• [THE DATA]:
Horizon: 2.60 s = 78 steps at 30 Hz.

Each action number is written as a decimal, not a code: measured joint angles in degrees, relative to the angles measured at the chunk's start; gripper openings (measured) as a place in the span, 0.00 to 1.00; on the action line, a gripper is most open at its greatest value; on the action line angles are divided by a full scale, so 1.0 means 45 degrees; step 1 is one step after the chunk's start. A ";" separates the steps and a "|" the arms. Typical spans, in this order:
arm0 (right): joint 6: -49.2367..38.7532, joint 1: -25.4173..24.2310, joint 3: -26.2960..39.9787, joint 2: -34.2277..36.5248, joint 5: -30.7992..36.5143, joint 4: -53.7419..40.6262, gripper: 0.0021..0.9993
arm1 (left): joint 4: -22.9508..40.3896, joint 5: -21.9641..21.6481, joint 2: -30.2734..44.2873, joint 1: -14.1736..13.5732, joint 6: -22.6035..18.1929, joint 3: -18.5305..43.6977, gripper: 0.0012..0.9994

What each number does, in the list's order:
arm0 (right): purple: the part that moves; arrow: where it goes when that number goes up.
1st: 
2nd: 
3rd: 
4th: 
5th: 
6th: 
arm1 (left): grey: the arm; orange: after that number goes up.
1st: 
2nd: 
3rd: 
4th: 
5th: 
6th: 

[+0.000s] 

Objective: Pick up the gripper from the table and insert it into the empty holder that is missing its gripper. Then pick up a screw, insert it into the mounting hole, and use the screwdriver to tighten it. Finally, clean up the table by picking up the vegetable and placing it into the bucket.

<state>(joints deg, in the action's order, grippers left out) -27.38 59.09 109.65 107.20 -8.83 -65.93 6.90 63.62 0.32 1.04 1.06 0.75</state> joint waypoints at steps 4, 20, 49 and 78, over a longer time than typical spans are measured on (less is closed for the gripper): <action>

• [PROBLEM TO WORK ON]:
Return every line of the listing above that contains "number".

• [PROBLEM SOLUTION]:
Each action number is written as a decimal, not a code: measured joint angles in degrees, relative to the angles measured at the chunk's start; gripper openings (measured) as a place in the span, 0.00 to 1.00; on the action line, a gripper is most open at its greatest value; on the action line angles are divided by a full scale, so 1.0 means 45 degrees; step 1 is one step after the chunk's start. A ";" separates the steps and a "|" the arms. Typical spans, in this order:
What each number does, in the list's order:
arm0 (right): purple: the part that moves; arrow: where it goes when that number goes up.
arm1 (left): grey: the arm; orange: after that number goes up.

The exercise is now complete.